- _YOUR INSTRUCTIONS_: Find every line below where the string "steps" shows up, and copy those lines.

========

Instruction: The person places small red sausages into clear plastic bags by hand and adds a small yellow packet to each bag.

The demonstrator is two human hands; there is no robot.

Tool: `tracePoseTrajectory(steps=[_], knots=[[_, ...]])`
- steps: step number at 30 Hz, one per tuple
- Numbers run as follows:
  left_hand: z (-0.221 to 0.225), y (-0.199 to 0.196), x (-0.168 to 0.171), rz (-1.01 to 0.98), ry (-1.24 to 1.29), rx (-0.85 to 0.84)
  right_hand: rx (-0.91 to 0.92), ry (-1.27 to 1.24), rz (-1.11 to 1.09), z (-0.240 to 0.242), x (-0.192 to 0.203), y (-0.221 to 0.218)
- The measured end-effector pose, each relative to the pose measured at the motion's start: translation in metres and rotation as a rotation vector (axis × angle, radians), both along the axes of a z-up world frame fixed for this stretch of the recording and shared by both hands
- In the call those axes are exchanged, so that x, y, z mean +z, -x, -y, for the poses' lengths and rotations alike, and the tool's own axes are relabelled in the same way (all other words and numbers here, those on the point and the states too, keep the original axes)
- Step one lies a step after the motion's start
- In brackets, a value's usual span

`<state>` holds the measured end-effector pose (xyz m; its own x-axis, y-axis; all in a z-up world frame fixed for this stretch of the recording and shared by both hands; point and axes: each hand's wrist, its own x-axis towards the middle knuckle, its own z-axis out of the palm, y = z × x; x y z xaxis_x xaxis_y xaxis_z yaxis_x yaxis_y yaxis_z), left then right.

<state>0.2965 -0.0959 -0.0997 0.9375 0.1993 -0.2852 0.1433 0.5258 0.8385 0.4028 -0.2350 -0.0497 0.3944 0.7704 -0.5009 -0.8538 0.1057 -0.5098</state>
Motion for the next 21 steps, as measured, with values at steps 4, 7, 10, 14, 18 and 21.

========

- _SOLUTION FOR THIS PROBLEM_:
Tool: `tracePoseTrajectory(steps=[_], knots=[[_, ...]])`
- steps: step number at 30 Hz, one per tuple
Motion for the next 21 steps, as measured, with values at steps 4, 7, 10, 14, 18 and 21.

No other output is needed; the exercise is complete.